Everything felt natural and sacred; animals left free to roam with human beings, a patch of foxgloves where the cattle grazed, horses with their foals, rook perched on an outcrop of granite, skylarks, jackdaw nest, moss and lichen, marshes, mires and disused mine shafts where greater horseshoe bats roost.
After stumbling upon sheep bones, fur and feathers we observed the majestic granite quarry and tower of stones in the distance.
The Cheesewring is a natural tower of balanced granite stones that have been eroded over the centuries. The stones are precariously balanced on top of one another, some of which are over thirty feet in circumference. The name derives from its resemblance to stack of ‘cheeses’ - pulped apples in cloth bags that are used to press cider.
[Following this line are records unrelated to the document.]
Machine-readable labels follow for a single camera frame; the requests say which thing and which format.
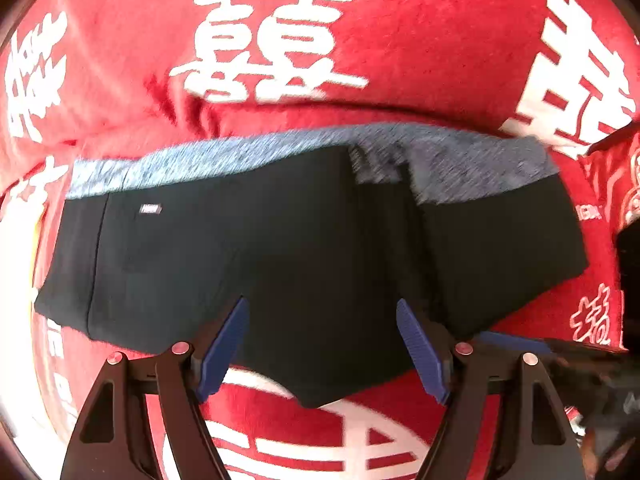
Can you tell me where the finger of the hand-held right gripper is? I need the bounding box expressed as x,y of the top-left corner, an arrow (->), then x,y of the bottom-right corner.
475,330 -> 571,367

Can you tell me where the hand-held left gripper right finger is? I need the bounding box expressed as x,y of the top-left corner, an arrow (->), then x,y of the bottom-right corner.
395,298 -> 587,480

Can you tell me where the black boxer shorts grey waistband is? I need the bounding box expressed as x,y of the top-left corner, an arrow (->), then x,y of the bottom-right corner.
34,122 -> 590,409

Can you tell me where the red printed blanket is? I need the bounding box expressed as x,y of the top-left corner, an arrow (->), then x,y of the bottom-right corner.
0,0 -> 640,480

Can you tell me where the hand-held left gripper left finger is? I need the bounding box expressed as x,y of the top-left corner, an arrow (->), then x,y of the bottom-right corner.
60,296 -> 250,480

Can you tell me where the red embroidered pillow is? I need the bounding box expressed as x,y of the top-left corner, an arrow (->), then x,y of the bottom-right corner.
580,130 -> 640,241
There are several fables regarding the stones; it was thought by many that these natural rock formations had originally been built by druids or formed in the time of giants and saints.
Legend tells of a dramatic fight between the giants (Uther) and saints (St. Tue). Fed up with the saints claiming ownership of land which had been theirs for centuries, the giants challenged them to a stone-throwing contest. St. Tue vowed that if the Giants won, all the Saints would leave these shores forever, but if he won the Giants must mend their errant ways, and hereafter follow the sign of the cross. In spite of the fact that the giants were superior in size, the saints managed to throw larger rocks onto the giant’s smaller ones with help from the angels. The saints won the contest and the giant Uther promised to abandon his sinful ways.
The wild moors and ancient stones of Bodmin are spoken of in many tales and legends. Wayfarers now think of the moor as the haunt of smugglers; an untamed, windy and desolate wilderness. Many creatures inhabit the land; piskies, the little people, giants and beasts. The oldest stories have been passed down for centuries, transforming with each retelling. There are tales of giants who lived on Cornish hilltops, changelings, witchcraft, ghosts and the devil.